Compilation album by Various artists
- Released: May 2, 2001
- Recorded: 1998–2000
- Genre: Black metal
- Length: 62:29
- Label: Avantgarde Music

= Originators of the Northern Darkness – A Tribute to Mayhem =

Originators of the Northern Darkness is a tribute album to the Norwegian black metal band Mayhem, with contributions from some of the leading bands in the black metal and death metal scenes. All the songs were recorded between 1998 and 2000 in various locations, and the album was released on CD in 2001 by Avantgarde Music.
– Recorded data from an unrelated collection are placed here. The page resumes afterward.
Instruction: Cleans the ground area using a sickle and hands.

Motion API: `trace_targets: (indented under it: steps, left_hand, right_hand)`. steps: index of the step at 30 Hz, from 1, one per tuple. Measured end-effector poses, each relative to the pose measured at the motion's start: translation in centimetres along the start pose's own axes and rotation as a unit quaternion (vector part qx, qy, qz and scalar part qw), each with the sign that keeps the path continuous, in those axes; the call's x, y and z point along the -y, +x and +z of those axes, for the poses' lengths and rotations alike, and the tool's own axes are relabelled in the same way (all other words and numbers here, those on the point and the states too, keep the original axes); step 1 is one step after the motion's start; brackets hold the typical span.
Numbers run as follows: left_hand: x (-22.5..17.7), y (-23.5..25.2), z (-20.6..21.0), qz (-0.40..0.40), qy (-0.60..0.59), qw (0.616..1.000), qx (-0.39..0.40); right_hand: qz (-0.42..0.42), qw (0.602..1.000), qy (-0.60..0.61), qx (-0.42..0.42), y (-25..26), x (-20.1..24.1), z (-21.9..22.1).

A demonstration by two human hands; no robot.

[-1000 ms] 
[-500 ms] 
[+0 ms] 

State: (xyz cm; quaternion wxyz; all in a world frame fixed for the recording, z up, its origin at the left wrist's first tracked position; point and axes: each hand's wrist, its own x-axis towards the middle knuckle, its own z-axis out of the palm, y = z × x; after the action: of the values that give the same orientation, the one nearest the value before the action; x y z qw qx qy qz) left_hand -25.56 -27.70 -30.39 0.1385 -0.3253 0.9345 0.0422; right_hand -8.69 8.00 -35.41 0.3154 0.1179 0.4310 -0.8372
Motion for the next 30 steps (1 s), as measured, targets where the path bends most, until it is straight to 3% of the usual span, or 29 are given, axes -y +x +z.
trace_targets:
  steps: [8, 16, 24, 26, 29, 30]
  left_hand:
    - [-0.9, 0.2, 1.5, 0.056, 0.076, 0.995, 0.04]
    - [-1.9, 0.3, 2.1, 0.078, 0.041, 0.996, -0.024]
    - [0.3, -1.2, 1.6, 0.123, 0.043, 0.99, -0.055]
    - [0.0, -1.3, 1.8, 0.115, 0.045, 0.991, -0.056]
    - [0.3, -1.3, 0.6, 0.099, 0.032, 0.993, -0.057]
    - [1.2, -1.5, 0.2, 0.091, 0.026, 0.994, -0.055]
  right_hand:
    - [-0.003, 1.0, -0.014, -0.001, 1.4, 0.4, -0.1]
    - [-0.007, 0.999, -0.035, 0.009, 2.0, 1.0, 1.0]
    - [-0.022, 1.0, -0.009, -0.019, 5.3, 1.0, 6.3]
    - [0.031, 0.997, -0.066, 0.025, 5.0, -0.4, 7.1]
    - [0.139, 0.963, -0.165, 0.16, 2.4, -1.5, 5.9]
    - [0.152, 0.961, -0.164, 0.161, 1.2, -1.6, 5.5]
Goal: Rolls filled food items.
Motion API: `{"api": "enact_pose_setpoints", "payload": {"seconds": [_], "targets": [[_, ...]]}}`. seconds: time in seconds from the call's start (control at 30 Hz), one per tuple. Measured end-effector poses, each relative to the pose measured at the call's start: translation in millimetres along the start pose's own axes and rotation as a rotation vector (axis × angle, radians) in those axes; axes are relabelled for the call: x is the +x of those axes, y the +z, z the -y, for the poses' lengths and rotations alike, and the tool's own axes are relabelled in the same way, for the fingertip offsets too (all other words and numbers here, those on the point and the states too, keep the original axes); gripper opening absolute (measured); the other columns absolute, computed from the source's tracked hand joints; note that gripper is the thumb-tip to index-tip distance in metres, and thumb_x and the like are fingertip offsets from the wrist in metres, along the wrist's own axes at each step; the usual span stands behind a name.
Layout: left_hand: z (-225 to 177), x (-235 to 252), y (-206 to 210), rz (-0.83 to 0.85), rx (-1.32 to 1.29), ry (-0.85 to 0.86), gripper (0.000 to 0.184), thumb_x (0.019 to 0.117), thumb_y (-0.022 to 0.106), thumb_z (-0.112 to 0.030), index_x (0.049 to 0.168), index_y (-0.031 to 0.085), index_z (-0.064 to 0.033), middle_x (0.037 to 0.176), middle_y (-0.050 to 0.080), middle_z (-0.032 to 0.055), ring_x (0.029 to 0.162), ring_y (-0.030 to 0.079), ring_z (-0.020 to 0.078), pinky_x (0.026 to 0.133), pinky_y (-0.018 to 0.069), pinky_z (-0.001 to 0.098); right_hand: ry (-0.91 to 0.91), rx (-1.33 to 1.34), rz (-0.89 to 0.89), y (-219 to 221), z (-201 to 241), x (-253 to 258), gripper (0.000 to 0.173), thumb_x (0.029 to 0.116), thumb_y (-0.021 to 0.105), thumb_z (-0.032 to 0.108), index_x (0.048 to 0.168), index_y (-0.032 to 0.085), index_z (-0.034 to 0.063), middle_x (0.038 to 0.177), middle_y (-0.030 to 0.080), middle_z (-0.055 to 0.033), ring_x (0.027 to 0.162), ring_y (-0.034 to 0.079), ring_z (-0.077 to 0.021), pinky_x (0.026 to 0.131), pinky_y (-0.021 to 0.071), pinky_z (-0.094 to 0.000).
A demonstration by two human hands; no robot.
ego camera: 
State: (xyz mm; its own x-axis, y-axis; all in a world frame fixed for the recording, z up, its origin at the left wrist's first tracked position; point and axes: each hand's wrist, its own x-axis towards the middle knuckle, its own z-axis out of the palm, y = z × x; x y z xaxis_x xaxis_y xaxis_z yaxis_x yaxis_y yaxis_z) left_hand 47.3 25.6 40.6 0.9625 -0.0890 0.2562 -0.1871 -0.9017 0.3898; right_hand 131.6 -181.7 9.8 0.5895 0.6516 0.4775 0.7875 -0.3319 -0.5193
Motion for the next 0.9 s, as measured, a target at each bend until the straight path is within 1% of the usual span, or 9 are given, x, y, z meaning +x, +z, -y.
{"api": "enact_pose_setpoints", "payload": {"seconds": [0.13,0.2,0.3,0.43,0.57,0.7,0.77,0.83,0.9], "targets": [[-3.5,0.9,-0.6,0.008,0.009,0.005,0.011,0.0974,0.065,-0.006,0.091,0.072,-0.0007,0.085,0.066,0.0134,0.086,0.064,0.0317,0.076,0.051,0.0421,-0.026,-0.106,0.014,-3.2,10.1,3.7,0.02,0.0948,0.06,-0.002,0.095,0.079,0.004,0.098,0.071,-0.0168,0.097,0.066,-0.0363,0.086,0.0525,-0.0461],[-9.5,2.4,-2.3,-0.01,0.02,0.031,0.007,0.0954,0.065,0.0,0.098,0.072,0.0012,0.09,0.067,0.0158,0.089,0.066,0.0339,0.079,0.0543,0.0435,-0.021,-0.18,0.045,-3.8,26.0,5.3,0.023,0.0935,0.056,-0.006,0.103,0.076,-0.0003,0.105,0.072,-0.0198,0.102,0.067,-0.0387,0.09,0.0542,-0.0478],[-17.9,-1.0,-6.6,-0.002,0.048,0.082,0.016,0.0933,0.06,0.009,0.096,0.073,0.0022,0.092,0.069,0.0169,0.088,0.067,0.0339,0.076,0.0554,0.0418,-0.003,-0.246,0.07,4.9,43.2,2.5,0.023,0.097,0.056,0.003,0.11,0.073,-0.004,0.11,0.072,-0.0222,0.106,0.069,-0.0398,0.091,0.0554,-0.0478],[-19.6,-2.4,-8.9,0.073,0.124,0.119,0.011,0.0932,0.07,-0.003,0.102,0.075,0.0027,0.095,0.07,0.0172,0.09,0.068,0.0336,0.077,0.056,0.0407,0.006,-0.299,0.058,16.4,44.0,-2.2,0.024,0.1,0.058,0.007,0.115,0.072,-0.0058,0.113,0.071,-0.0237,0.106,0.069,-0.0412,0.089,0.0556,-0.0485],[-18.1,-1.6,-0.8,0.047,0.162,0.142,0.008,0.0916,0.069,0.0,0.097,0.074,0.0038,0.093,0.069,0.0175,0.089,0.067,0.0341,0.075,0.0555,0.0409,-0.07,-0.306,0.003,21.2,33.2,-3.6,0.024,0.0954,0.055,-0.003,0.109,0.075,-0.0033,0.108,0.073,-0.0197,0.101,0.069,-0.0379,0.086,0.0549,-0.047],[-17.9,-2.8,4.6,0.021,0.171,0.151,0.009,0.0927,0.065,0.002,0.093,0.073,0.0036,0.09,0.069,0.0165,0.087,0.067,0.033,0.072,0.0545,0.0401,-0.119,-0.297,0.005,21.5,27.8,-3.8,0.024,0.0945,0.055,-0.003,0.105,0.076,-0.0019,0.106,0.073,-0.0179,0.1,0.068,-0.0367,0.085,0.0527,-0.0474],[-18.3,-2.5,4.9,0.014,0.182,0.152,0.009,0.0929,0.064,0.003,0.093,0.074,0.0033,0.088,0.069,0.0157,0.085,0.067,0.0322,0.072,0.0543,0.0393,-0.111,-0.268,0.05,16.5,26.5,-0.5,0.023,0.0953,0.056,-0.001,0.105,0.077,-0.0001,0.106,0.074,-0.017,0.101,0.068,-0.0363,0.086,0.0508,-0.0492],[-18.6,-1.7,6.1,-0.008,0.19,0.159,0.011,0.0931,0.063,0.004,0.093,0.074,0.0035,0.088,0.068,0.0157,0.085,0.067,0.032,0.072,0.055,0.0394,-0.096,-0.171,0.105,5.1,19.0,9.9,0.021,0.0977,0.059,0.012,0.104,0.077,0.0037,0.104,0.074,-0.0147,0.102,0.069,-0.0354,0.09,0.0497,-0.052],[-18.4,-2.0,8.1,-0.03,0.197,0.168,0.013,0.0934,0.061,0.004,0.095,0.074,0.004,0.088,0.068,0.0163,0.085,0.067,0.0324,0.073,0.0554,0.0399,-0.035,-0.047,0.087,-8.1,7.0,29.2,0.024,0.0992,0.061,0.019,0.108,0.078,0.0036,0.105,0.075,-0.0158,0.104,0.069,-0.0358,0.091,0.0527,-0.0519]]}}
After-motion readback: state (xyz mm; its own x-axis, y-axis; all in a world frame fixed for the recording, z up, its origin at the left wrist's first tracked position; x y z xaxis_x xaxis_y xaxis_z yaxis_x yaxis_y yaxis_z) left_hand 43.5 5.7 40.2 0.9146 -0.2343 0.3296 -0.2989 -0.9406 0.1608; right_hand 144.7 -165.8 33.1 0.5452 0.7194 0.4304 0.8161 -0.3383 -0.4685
In addition to the regular CD, a limited edition CD in black leather was also released. The album was re-released on digipack CD in 2007 by Peaceville.

==Track listing==
1. "From the Dark Past" – Immortal – 04:40
  - Originally appeared on De Mysteriis Dom Sathanas.
2. "Pagan Fears" – Dark Funeral – 06:34
  - Originally appeared on De Mysteriis Dom Sathanas.
3. "Freezing Moon" – Vader – 05:45
  - Originally appeared on De Mysteriis Dom Sathanas.
4. "Funeral Fog" – Emperor – 05:13
  - Originally appeared on De Mysteriis Dom Sathanas.
5. "Carnage" – Behemoth – 04:07
  - Originally appeared on Pure Fucking Armageddon.
6. "De Mysteriis Dom Sathanas" – Limbonic Art – 06:51
  - Originally appeared on De Mysteriis Dom Sathanas.
7. "Buried by Time and Dust" – Keep of Kalessin – 03:34
  - Originally appeared on De Mysteriis Dom Sathanas.
8. "Life Eternal" – Gorgoroth – 04:45
  - Originally appeared on De Mysteriis Dom Sathanas.
9. "Ghoul" – Carpathian Forest – 03:41
  - Originally appeared on Pure Fucking Armageddon.
10. "I Am Thy Labyrinth" – Seth – 05:29
  - Originally appeared on Wolf's Lair Abyss.
11. "Cursed in Eternity" – Gehenna – 04:58
  - Originally appeared on De Mysteriis Dom Sathanas.
12. "Deathcrush" – Absu – 06:52
  - Originally appeared on Deathcrush.

Gorgoroth's line-up on track 8 consisted of Gaahl on vocals, Infernus and Tormentor on rhythm guitars, T-Reaper on lead guitar and bass, and Vrolok on drums.

Seth's track is mistitled as the original Mayhem version is titled "I am thy labyrinth". It is also mistitled on Osmose Productions' "World Domination IV" compilation (2000) on which it appears too.